> [What needs to be done]: Your answer must be an exact transcription of the lines from the line with "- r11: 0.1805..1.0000" through the final line of the data.

> [Information shown]:
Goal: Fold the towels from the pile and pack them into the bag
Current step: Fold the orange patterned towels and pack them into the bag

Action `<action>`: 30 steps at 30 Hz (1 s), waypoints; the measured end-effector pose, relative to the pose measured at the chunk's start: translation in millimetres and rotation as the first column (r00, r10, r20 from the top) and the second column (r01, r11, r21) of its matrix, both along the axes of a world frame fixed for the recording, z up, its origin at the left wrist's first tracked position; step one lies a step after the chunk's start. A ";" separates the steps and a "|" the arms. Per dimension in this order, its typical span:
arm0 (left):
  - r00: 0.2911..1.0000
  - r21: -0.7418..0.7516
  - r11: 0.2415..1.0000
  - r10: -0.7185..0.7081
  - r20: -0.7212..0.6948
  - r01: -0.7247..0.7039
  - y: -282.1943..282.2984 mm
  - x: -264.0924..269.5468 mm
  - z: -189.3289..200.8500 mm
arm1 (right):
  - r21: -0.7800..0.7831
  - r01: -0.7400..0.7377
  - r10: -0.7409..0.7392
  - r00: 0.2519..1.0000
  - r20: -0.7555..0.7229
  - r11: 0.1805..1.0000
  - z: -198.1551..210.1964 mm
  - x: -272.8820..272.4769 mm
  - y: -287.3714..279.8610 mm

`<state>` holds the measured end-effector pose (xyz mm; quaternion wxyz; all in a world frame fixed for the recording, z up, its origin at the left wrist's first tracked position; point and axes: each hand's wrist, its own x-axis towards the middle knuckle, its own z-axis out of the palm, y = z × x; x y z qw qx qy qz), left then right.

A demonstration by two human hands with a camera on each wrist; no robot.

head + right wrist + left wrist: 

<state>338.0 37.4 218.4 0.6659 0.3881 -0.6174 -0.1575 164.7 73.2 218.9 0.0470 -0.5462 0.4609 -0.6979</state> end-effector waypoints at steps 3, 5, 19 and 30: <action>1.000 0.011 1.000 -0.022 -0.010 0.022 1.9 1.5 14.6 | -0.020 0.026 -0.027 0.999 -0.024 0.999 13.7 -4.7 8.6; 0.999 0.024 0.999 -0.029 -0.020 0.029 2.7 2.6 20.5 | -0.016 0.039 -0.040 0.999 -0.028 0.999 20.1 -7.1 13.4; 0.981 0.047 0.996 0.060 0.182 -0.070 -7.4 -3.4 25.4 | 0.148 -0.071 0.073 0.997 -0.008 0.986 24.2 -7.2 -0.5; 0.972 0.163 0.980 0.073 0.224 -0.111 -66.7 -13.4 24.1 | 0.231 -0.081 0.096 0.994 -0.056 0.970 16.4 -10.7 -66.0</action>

> [Solution to this task]:
  - r11: 0.1805..1.0000
  - z: -198.1551..210.1964 mm
  - x: -272.8820..272.4769 mm
  - y: -287.3714..279.8610 mm

`<state>` holds the measured end-effector pose (xyz mm; quaternion wxyz; all in a world frame fixed for the recording, z up, its origin at the left wrist's first tracked position; point and axes: each hand's wrist, its own x-axis towards the middle knuckle, its own z-axis out of the palm, y = z × x; x y z qw qx qy qz), left then right.

A demonstration by two human hands with a camera on each wrist; no robot.

head + right wrist + left wrist: 

<state>338.0 37.4 218.4 0.6659 0.3881 -0.6174 -0.1575 164.7 73.2 218.9 0.0470 -0.5462 0.4609 -0.6979</state> end-effector waypoints at steps 3, 5, 19 and 30: <action>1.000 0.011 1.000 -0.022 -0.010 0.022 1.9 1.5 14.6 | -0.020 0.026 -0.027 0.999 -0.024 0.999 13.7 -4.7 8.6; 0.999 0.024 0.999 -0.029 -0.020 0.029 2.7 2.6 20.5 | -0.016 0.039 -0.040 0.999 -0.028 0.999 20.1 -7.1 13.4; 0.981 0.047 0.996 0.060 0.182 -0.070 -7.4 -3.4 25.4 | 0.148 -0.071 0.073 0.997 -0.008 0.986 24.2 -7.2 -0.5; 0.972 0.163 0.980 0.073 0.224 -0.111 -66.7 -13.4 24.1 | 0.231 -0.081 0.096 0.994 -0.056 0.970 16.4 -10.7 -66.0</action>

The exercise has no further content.